Une nouvelle étape historique a été franchie mi-avril, lorsque le gouvernement a remis aux parlementaires de l’Eduskunta (le parlement finlandais), le nouveau « livre blanc. » Ce document définissant les objectifs militaires et les orientations géostratégiques recommande une adhésion à l’Otan. Les députés ont commencé à étudier la question lors d’un débat parlementaire. La première ministre, Sanna Marin souhaite accélérer le pas pour déposer une candidature avant le prochain sommet de l’Otan à Madrid, en juin : « Je pense que ça interviendra assez vite. D’ici quelques semaines, pas quelques mois. »

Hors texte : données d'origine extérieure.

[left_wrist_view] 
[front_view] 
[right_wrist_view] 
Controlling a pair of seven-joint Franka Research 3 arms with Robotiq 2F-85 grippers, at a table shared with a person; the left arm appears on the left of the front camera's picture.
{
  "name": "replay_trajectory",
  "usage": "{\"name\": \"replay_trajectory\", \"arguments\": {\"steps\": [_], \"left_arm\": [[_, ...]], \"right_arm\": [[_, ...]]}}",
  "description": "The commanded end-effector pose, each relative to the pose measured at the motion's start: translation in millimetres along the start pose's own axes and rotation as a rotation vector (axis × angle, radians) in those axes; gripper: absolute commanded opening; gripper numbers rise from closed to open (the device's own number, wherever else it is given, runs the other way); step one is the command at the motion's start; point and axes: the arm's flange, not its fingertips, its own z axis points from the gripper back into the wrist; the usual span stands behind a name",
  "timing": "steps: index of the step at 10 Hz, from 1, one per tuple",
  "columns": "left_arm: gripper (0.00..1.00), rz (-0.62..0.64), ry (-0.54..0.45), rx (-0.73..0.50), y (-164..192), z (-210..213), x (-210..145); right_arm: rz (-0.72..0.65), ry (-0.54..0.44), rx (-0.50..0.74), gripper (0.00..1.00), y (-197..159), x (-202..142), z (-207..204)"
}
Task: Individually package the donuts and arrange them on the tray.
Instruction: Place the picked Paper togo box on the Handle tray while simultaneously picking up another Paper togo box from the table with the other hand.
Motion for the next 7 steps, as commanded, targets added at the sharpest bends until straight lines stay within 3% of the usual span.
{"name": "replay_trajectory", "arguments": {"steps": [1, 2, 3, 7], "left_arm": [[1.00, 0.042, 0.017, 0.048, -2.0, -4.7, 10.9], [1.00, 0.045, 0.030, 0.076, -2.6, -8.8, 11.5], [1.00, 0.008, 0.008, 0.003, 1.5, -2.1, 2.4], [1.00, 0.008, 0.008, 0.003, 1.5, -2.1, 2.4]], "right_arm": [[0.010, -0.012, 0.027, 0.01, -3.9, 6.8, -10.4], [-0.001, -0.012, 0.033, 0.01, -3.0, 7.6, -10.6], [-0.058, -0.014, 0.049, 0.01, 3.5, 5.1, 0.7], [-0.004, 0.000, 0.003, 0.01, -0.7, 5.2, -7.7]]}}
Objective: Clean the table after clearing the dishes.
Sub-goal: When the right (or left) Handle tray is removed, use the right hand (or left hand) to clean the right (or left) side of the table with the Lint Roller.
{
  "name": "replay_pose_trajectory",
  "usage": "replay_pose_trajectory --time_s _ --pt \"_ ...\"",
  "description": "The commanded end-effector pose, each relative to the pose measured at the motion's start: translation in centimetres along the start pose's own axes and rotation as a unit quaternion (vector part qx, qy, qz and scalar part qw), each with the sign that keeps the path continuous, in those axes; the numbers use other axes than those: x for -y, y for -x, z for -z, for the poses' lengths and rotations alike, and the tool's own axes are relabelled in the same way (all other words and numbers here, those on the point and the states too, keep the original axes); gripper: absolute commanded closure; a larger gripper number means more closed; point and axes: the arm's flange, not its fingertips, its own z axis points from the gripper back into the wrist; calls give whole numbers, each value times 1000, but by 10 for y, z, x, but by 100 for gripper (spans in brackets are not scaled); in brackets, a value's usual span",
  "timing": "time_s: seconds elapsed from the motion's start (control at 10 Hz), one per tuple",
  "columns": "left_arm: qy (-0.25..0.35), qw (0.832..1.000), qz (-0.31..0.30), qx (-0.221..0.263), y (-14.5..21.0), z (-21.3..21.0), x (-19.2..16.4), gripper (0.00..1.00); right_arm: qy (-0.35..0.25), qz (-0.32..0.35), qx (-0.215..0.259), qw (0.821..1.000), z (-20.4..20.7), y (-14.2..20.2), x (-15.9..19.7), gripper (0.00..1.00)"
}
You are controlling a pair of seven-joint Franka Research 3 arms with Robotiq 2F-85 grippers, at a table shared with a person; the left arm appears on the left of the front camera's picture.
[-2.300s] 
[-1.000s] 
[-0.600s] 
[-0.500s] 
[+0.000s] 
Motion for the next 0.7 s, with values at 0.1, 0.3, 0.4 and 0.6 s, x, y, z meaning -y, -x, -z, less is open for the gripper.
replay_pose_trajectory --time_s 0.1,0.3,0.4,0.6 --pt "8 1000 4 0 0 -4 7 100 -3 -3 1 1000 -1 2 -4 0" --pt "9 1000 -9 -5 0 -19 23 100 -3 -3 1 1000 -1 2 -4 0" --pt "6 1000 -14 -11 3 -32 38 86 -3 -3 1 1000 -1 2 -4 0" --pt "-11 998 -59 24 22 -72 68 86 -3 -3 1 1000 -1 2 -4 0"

En paix depuis les guerres napoléoniennes, l’Otan n’est plus un mot tabou à Stockholm depuis le 24 février, date de l’invasion russe de l’Ukraine. « Nous avons été non-alignés pendant 200 ans et cela nous a été bien utile », a affirmé avec prudence Magdalena Anderson. Le pays scandinave n’exclut pas non plus de rejoindre les rangs de l’alliance occidentale. « Nous devons réfléchir à ce qui est le mieux et le plus sûr pour la Suède, je n’ai pas encore de réponse à cette question », a souligné la dirigeante suédoise lors des festivités du 1er mai.

Le débat sur une éventuelle candidature s’intensifie dans le pays. La guerre a renforcé l’atlantisme des Suédois, ils sont désormais 54 % à vouloir une adhésion de la Suède à l’alliance atlantique. A cinq mois des élections générales, les sociaux-démocrates actuellement au pouvoir ont annoncé début avril l’ouverture de discussions internes pour clarifier la ligne. « Ce dialogue devrait s’achever avant l’été », a précisé Tobias Baudin, secrétaire général du parti depuis novembre 2021.